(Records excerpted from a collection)
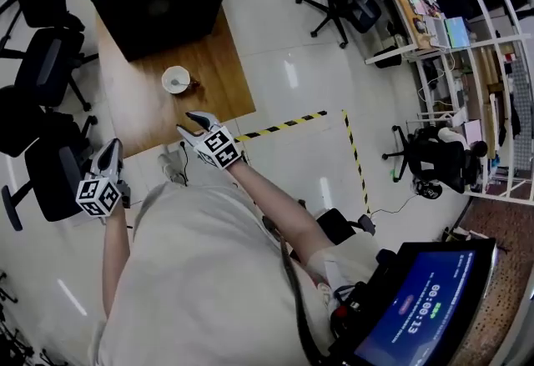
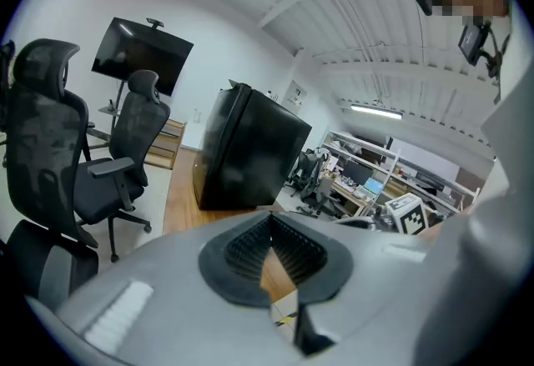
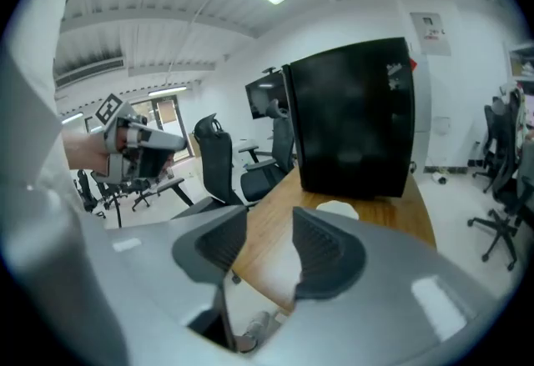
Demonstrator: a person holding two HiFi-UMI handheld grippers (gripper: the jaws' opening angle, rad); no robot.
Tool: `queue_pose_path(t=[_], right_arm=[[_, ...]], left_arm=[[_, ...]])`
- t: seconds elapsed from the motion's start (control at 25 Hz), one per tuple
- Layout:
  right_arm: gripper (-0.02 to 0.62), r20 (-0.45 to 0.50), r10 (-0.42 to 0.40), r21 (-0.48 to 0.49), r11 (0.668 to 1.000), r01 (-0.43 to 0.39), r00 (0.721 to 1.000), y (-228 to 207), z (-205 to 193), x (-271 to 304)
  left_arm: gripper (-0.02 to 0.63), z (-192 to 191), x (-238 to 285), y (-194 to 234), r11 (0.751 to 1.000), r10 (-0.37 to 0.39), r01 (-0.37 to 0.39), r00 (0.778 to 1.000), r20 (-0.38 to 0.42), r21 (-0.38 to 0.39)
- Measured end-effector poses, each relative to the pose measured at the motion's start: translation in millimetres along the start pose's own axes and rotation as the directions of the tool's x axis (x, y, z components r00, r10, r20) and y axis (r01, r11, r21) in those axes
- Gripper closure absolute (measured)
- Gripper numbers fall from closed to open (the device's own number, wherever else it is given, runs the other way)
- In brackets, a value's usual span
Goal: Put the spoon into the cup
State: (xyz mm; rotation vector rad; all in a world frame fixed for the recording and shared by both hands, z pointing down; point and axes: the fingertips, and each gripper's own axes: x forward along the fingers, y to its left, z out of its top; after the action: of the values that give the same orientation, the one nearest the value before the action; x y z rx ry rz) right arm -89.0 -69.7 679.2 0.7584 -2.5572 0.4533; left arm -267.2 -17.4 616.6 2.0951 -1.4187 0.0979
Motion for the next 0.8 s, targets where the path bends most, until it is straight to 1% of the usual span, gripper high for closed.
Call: queue_pose_path(t=[0.16, 0.28, 0.44, 0.52, 0.56, 0.6, 0.72, 0.8], right_arm=[[0.439, 0.093, 0.009, 0.075, 0.997, -0.016, 0.996, -15, 6, -56], [0.445, 0.148, 0.005, 0.087, 0.996, -0.018, 0.989, -23, 6, -106], [0.47, 0.224, -0.026, 0.073, 0.997, 0.01, 0.974, -33, -3, -175], [0.482, 0.253, -0.032, 0.1, 0.995, 0.006, 0.967, -38, -14, -206], [0.496, 0.272, -0.027, 0.129, 0.992, -0.008, 0.962, -40, -20, -222], [0.525, 0.294, -0.019, 0.164, 0.986, -0.031, 0.956, -42, -25, -238], [0.546, 0.356, 0.008, 0.254, 0.962, -0.105, 0.934, -48, -40, -278], [0.548, 0.368, 0.028, 0.287, 0.947, -0.142, 0.929, -49, -51, -297]], left_arm=[[0.606, 2, -2, -25, 0.998, 0.04, -0.041, 0.999, 0.025, 0.041], [0.604, -2, -1, -54, 0.997, 0.057, -0.059, 0.997, 0.045, 0.056], [0.604, -24, -2, -96, 0.995, 0.076, -0.078, 0.996, 0.045, 0.064], [0.604, -38, -9, -116, 0.993, 0.096, -0.099, 0.994, 0.047, 0.062], [0.604, -45, -14, -127, 0.992, 0.106, -0.109, 0.993, 0.049, 0.059], [0.604, -54, -18, -138, 0.991, 0.115, -0.118, 0.992, 0.05, 0.056], [0.604, -81, -33, -167, 0.988, 0.146, -0.148, 0.988, 0.048, 0.048], [0.604, -99, -46, -183, 0.985, 0.167, -0.169, 0.985, 0.044, 0.042]])
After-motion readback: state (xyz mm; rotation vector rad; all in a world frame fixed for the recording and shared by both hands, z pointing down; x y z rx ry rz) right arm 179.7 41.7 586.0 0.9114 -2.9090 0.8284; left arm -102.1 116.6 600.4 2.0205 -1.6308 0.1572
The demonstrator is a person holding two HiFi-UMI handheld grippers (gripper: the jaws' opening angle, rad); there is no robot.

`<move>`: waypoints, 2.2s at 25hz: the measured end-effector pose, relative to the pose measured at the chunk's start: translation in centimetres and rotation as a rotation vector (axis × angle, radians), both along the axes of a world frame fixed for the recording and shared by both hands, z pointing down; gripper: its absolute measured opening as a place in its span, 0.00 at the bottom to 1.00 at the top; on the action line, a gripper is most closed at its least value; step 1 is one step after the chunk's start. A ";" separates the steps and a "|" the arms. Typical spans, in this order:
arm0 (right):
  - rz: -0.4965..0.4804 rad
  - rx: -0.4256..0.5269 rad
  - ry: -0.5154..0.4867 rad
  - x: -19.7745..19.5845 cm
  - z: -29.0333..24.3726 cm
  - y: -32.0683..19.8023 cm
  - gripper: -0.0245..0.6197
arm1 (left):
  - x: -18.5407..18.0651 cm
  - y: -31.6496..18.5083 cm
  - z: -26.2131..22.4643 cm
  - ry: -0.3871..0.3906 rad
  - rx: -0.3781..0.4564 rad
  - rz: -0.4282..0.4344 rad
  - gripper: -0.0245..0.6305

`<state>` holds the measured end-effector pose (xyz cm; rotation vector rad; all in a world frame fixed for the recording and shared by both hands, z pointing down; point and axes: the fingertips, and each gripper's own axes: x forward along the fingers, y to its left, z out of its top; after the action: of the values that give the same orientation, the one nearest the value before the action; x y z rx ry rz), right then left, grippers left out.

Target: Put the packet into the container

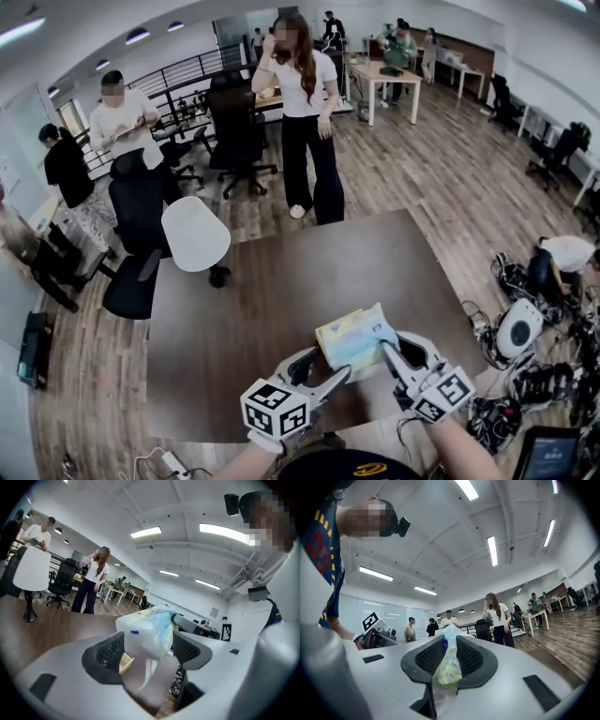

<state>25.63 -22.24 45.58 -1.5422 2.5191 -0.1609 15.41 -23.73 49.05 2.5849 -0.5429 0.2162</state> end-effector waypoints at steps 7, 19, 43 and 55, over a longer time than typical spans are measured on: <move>-0.036 0.019 -0.021 -0.7 -0.6 -3.1 0.17 | 0.0 -3.8 -0.3 0.007 0.045 -0.039 0.46; -0.256 -0.080 0.151 -1.0 0.8 -6.9 0.17 | 0.3 -6.8 0.8 -0.105 0.238 -0.087 0.43; -0.409 -0.209 0.284 2.4 13.1 -8.4 0.17 | 3.5 -6.9 10.9 -0.367 0.287 -0.180 0.43; -0.401 -0.278 0.426 2.9 20.0 -7.9 0.17 | 3.3 -6.0 17.1 -0.456 0.262 -0.107 0.42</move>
<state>28.50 -30.12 65.53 -1.2350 3.2504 -0.2708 18.75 -29.76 66.13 2.7516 -0.9217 0.7542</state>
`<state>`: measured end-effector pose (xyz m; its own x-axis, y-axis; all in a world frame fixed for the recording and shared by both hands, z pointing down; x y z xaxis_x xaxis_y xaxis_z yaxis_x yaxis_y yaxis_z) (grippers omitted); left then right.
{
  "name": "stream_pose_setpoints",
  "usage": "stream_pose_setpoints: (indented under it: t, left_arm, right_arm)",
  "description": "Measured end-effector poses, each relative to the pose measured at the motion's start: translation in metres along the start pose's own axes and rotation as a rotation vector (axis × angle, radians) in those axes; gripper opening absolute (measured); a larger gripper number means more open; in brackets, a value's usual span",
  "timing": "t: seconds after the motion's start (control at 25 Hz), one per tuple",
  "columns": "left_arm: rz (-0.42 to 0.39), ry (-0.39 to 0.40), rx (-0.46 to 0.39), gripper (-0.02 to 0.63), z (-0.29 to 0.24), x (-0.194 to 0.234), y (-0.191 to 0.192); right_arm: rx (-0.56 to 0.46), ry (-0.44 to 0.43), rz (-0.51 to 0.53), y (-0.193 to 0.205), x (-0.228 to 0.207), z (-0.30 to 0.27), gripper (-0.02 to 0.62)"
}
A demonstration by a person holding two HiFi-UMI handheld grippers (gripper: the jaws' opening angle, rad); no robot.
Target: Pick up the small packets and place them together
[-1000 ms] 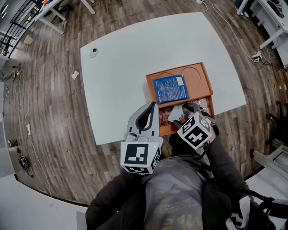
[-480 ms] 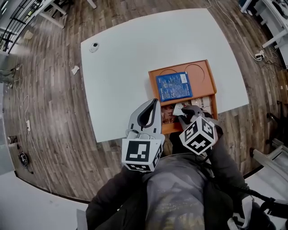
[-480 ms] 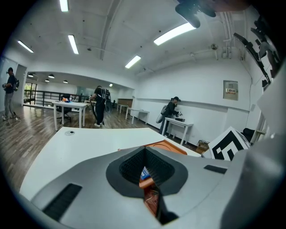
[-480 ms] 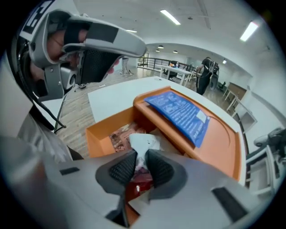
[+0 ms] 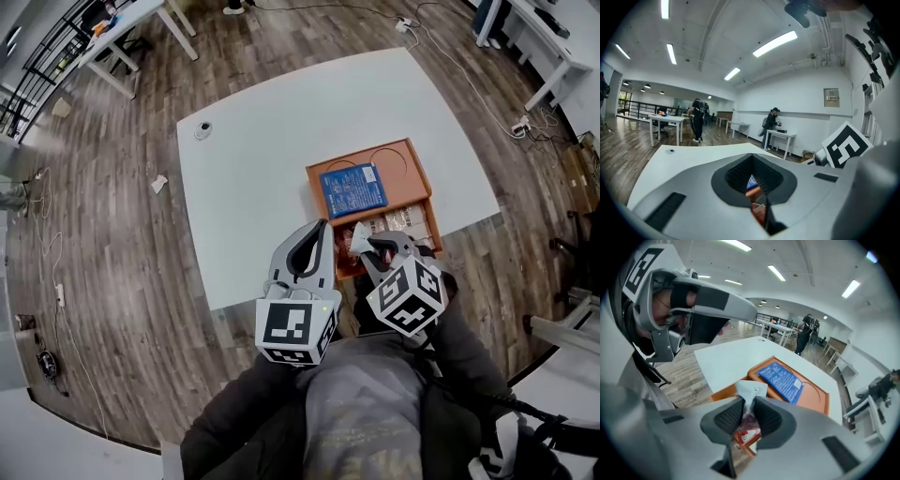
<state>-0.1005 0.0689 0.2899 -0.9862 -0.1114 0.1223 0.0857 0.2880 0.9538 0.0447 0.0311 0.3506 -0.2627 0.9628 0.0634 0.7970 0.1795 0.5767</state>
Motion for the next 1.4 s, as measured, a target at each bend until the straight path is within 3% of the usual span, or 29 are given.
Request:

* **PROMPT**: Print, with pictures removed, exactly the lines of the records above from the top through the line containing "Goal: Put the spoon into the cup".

* **FINISHED EXERCISE**:
Demonstrator: a person holding two HiFi-UMI handheld grippers (gripper: the jaws' opening angle, rad); no robot.
Tool: `queue_pose_path(t=[_], right_arm=[[_, ...]], left_arm=[[_, ...]])`
- t: seconds elapsed from the motion's start (control at 25 Hz), one per tuple
- Layout:
  right_arm: gripper (-0.02 to 0.62), r20 (-0.45 to 0.50), r10 (-0.42 to 0.40), r21 (-0.48 to 0.49), r11 (0.668 to 1.000), r01 (-0.43 to 0.39), r00 (0.721 to 1.000), y (-228 to 207), z (-205 to 193), x (-271 to 304)
  left_arm: gripper (-0.02 to 0.63), z (-192 to 191), x (-238 to 285), y (-194 to 234), r11 (0.751 to 1.000), r10 (-0.37 to 0.39), r01 (-0.37 to 0.39), r00 (0.778 to 1.000), r20 (-0.38 to 0.42), r21 (-0.38 to 0.39)
- Measured end-effector poses, each relative to the pose measured at the motion's start: translation in millimetres along the start pose's own axes and rotation as the directions of the tool's x axis (x, y, z components r00, r10, r20) and y axis (r01, r11, r21) in those axes
- Gripper closure absolute (measured)
- Gripper numbers fall from closed to open (the device's own number, wherever else it is given, runs the other way)
- In brackets, a value's usual span
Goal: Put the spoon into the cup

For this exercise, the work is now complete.